Prompt: Once the line with "of the black" is found in the data, output it and each following line exactly, up to and including the line with "of the green", and nothing before or after.

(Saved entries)
- Opening Delimiter -

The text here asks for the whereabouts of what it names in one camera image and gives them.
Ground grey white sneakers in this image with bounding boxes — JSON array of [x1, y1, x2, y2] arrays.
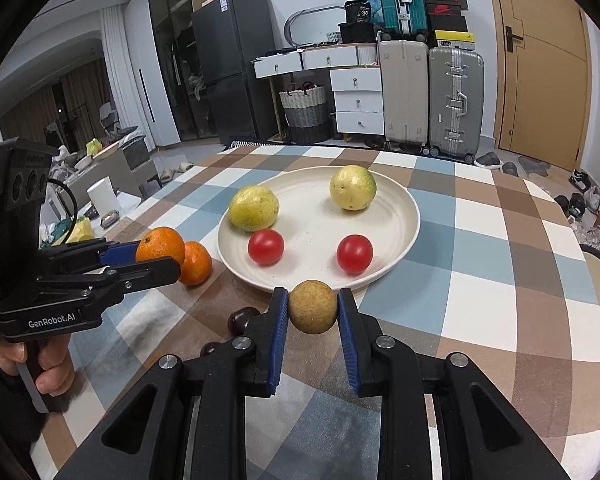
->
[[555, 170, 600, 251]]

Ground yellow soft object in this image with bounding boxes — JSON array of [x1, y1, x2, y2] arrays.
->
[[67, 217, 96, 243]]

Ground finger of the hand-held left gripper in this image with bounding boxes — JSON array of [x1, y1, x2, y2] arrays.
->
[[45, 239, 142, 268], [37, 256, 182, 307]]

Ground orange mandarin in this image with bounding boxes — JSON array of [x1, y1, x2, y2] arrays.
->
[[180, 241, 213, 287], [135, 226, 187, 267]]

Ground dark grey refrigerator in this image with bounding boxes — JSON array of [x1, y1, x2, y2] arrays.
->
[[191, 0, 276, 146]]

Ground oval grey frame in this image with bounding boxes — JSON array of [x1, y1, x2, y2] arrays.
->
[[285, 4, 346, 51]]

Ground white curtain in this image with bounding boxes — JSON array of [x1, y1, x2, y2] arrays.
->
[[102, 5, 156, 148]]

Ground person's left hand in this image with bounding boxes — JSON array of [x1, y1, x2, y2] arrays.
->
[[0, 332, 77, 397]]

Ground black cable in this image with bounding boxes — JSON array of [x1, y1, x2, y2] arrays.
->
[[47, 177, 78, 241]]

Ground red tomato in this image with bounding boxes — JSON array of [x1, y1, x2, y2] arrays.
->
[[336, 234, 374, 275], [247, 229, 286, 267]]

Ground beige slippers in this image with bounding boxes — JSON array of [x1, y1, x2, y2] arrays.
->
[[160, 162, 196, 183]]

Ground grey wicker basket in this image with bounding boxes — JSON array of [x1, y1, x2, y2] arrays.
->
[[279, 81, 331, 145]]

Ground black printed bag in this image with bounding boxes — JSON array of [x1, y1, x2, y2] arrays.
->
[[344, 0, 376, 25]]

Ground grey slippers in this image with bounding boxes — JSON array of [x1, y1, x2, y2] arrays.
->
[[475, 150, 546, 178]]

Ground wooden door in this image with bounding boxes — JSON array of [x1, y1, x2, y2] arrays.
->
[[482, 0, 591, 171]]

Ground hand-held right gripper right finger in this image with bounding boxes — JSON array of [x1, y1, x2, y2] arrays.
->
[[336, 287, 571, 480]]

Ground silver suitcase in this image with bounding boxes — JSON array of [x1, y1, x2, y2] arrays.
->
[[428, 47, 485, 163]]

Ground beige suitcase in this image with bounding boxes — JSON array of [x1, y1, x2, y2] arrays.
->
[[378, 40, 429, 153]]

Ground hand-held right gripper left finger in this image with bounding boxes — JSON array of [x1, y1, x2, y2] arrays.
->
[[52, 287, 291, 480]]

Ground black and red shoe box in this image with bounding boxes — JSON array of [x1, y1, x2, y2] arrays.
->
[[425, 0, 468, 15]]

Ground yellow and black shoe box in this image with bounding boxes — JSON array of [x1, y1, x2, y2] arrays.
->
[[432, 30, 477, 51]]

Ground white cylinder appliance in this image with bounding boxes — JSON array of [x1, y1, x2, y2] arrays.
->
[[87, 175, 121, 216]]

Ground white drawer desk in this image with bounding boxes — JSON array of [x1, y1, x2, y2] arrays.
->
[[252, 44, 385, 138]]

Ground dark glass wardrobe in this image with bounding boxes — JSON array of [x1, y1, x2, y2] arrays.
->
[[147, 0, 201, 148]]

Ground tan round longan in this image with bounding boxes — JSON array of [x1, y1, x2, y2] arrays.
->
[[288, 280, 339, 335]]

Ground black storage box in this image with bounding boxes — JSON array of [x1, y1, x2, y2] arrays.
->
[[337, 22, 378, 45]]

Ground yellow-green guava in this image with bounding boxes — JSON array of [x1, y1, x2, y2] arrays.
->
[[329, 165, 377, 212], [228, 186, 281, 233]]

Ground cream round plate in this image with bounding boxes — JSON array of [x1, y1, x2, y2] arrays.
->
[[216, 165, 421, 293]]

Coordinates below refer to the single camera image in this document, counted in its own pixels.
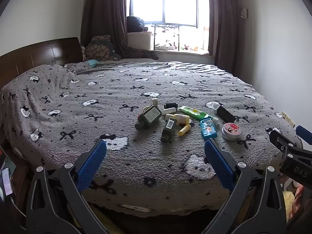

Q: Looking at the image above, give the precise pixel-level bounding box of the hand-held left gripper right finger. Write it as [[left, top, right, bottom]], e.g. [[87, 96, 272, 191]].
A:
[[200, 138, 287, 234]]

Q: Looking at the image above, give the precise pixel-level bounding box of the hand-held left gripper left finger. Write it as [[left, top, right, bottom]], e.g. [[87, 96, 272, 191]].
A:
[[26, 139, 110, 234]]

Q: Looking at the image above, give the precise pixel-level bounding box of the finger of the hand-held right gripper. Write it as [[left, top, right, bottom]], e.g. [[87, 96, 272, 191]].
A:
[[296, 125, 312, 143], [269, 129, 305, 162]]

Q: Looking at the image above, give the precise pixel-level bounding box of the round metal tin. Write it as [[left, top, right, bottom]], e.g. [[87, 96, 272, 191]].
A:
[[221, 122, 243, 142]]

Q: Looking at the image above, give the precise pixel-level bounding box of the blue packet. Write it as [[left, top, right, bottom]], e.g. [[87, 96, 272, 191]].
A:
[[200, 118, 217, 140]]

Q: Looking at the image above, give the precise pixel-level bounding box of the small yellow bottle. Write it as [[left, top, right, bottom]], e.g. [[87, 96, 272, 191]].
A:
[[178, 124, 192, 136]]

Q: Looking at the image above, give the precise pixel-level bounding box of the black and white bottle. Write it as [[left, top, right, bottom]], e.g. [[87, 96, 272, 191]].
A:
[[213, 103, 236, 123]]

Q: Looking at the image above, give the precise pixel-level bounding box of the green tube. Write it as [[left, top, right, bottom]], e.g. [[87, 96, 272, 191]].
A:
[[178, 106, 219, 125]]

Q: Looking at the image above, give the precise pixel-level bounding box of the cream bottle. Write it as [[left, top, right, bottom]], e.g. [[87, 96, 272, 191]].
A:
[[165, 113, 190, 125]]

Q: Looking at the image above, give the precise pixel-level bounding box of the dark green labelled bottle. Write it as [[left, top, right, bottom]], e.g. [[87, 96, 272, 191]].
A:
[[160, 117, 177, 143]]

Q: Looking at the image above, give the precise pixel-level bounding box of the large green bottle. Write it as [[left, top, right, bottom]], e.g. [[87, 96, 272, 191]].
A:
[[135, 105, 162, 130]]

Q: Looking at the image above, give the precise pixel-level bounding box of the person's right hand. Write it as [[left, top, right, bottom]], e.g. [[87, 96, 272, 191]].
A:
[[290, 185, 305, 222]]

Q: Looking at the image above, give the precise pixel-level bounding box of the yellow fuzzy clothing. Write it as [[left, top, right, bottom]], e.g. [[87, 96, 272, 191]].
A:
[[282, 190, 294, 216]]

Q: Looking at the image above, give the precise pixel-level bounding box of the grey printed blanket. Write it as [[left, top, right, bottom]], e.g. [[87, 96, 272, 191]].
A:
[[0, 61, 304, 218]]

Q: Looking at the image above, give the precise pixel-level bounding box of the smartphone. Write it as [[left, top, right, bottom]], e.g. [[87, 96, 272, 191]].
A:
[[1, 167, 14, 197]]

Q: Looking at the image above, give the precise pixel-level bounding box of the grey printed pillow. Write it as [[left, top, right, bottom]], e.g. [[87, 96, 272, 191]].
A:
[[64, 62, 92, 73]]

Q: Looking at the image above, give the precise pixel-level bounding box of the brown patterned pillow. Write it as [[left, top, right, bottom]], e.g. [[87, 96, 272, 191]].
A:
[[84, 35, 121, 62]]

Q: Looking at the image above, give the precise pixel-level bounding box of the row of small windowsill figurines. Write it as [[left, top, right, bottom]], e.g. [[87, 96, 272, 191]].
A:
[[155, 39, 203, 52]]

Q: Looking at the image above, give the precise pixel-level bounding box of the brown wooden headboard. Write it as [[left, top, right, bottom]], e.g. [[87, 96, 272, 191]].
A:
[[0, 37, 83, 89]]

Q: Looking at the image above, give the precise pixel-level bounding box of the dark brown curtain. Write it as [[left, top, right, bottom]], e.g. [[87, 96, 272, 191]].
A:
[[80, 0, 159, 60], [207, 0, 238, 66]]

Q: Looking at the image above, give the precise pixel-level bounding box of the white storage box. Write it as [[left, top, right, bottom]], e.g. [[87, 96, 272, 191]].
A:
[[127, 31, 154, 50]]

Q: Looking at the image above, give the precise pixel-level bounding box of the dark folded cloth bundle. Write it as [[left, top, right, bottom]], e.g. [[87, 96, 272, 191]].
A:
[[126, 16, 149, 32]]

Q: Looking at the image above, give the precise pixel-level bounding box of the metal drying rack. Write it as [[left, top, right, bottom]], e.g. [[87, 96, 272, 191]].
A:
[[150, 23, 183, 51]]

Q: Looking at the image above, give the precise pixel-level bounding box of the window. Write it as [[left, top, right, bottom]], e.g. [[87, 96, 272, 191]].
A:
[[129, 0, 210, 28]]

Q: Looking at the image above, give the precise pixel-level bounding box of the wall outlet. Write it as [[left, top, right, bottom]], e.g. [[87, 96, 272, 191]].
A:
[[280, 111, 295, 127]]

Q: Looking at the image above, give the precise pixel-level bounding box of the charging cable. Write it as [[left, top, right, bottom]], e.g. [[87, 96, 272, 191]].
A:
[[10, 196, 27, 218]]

- Closing Delimiter -

Exercise solution:
Q: Looking at the image above, give the precise pixel-level bounding box of the black and white bottle. Write it as [[left, top, right, bottom]], e.g. [[87, 96, 272, 191]].
A:
[[213, 103, 236, 123]]

Q: Looking at the image above, give the precise pixel-level bounding box of the green tube. Write it as [[left, top, right, bottom]], e.g. [[87, 96, 272, 191]].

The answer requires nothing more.